Join us for a lecture by Onni Ahvonen, exploring utopianism and the politics of time within the Caribbean Black Radical Tradition — a tradition forged through the collision of colonial apocalypse and constant resistance.
The Caribbean has long served as a “dark laboratory” (Goffe 2025) of colonial modernity, racial slavery, and capitalist exploitation. Yet, it has equally been a space of unceasing liberation struggles. Drawing from the “dialectic of imperialism and liberation” (Robinson 2000), this talk will examine the freedom dreams that emerged through the anti-colonial and Black liberation movements, and the future horizons they sought to envision.

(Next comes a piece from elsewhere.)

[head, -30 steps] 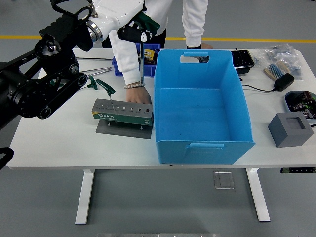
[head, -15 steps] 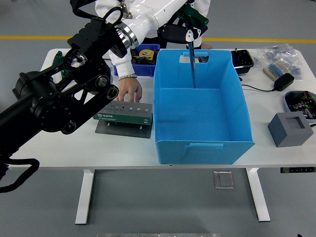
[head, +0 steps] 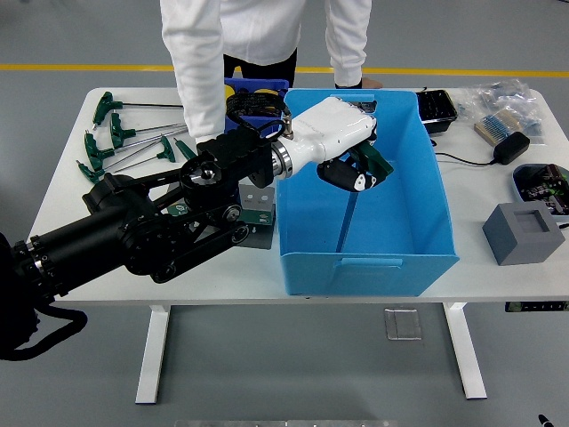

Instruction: Lift tool from toolbox,place it in box,lift tool from toolbox,place it in box

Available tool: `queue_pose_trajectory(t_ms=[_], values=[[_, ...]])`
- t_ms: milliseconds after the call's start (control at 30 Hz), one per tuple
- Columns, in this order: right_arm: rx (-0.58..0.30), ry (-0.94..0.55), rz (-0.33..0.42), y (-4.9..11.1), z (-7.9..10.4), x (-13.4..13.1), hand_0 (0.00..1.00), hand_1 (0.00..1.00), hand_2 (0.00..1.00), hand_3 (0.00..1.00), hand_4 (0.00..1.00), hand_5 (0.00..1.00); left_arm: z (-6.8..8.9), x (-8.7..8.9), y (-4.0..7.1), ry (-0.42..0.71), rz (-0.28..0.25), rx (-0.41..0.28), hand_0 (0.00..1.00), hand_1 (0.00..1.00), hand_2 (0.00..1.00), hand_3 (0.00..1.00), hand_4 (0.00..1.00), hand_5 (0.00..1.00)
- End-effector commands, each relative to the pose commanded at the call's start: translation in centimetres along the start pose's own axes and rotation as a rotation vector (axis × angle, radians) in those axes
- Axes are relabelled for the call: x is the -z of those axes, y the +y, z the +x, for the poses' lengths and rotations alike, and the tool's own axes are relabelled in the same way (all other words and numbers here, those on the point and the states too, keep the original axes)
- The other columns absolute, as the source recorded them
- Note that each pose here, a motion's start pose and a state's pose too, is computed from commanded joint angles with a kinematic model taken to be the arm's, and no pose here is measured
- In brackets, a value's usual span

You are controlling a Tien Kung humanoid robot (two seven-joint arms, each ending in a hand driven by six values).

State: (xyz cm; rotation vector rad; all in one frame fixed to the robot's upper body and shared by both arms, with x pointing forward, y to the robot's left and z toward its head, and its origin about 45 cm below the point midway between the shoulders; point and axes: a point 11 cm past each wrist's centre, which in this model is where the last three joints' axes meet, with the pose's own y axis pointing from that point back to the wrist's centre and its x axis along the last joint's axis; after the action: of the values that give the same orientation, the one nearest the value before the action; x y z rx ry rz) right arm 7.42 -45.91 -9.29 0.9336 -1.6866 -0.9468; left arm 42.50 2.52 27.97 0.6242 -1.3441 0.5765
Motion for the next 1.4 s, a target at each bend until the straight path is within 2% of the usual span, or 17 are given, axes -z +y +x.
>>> queue_pose_trajectory(t_ms=[67,100,267,300,467,500,633,667,700,867,900,1067,1100,1200,1300,1400], values=[[-0.001,0.002,0.0,0.0,0.0,0.0,0.63,0.567,0.699,0.77,0.992,0.939,-0.3,0.4,0.0,-0.001,0.003,0.015,0.09,0.002,0.002,0.019,0.655,0.415],[-0.001,0.002,-0.001,0.0,0.1,0.0,0.626,0.561,0.696,0.77,0.993,0.939,-0.4,0.6,-0.1,-0.001,0.004,0.022,0.144,0.007,0.075,0.106,0.674,0.42],[-0.003,0.004,-0.001,0.0,0.1,-0.1,0.626,0.561,0.696,0.77,0.993,0.939,-1.2,1.2,-0.1,0.017,0.009,0.082,0.144,0.007,0.075,0.106,0.674,0.42],[-0.003,0.004,-0.001,0.0,0.1,-0.1,0.625,0.561,0.695,0.77,0.993,0.938,-1.3,1.2,-0.1,0.021,0.011,0.097,0.245,0.235,0.3,0.429,0.815,0.559],[-0.003,0.006,0.001,0.0,0.1,0.1,0.625,0.561,0.695,0.77,0.993,0.938,-2.4,0.7,-0.2,0.059,0.003,0.184,0.245,0.235,0.3,0.429,0.815,0.559],[-0.003,0.006,0.001,0.0,0.1,0.1,0.623,0.561,0.694,0.767,0.993,0.939,-2.6,0.6,-0.3,0.062,0.0,0.194,0.367,0.467,0.537,0.596,0.886,0.655],[-0.004,0.008,0.004,0.0,0.2,0.3,0.623,0.561,0.694,0.767,0.993,0.939,-2.7,0.0,-0.6,0.075,-0.02,0.207,0.367,0.467,0.537,0.596,0.886,0.655],[-0.005,0.008,0.004,0.0,0.2,0.3,0.623,0.561,0.694,0.767,0.993,0.939,-2.6,0.0,-0.7,0.077,-0.023,0.203,0.367,0.467,0.537,0.596,0.886,0.655],[-0.006,0.008,0.005,0.0,0.2,0.4,0.623,0.559,0.694,0.766,0.992,0.937,-2.4,-0.1,-0.8,0.077,-0.027,0.193,0.533,0.629,0.702,0.698,0.913,0.685],[-0.013,0.01,0.01,0.0,0.4,0.7,0.623,0.559,0.694,0.766,0.992,0.937,-0.5,0.2,-1.3,0.066,-0.031,0.109,0.533,0.629,0.702,0.698,0.913,0.685],[-0.014,0.011,0.011,0.0,0.4,0.7,0.623,0.556,0.687,0.766,0.993,0.936,0.0,0.3,-1.4,0.06,-0.028,0.088,0.67,0.707,0.803,0.72,0.943,0.707],[-0.018,0.018,0.016,0.0,0.6,1.0,0.623,0.556,0.687,0.766,0.993,0.936,3.0,1.7,-1.9,0.03,0.016,0.005,0.67,0.707,0.803,0.72,0.943,0.707],[-0.018,0.019,0.017,0.0,0.6,1.0,0.622,0.552,0.687,0.766,0.993,0.936,3.6,2.0,-1.9,0.027,0.025,-0.01,0.686,0.73,0.85,0.737,0.941,0.704],[-0.02,0.018,0.016,0.0,0.7,0.9,0.622,0.552,0.687,0.766,0.993,0.936,5.2,2.3,-2.0,0.027,0.039,-0.063,0.686,0.73,0.85,0.737,0.941,0.704],[-0.022,0.014,0.014,0.0,0.8,0.7,0.618,0.547,0.682,0.765,0.994,0.935,6.1,2.5,-1.7,0.033,0.047,-0.098,0.69,0.731,0.846,0.735,0.942,0.699],[-0.021,0.008,0.008,0.0,0.6,0.4,0.618,0.547,0.682,0.765,0.994,0.935,6.6,3.0,-0.8,0.038,0.057,-0.123,0.69,0.731,0.846,0.735,0.942,0.699]])
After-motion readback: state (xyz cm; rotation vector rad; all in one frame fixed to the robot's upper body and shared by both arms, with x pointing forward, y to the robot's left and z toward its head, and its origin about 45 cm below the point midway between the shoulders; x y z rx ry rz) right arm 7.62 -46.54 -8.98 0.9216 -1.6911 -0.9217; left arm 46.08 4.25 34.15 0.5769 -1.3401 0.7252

In attending to the complex and entangled temporalities that imbued these movements for decolonization, Black liberation, and socialism, Onni Ahvonen invites us to consider: What kinds of alternative horizons were invoked and anticipated? What meanings did liberation conjure amid the wreckage of colonialism and the Middle Passage? It’s to these worldmaking practices and imaginaries that this talk will turn to, in the attempt to offer some tools for (re)thinking what liberation might look like today amid, amid the crises of our own time.
About the speaker:
Onni Ahvonen is a doctoral researcher in world politics at the University of Helsinki. His dissertation focuses on utopianism and the politics of time in Afro-Caribbean political thought, centering figures such as Frantz Fanon, Walter Rodney, Andaiye, C.L.R. James, and Sylvia Wynter. His research traces how radical political imaginaries emerge in struggles for decolonization, socialism, and Black liberation across the Caribbean and beyond.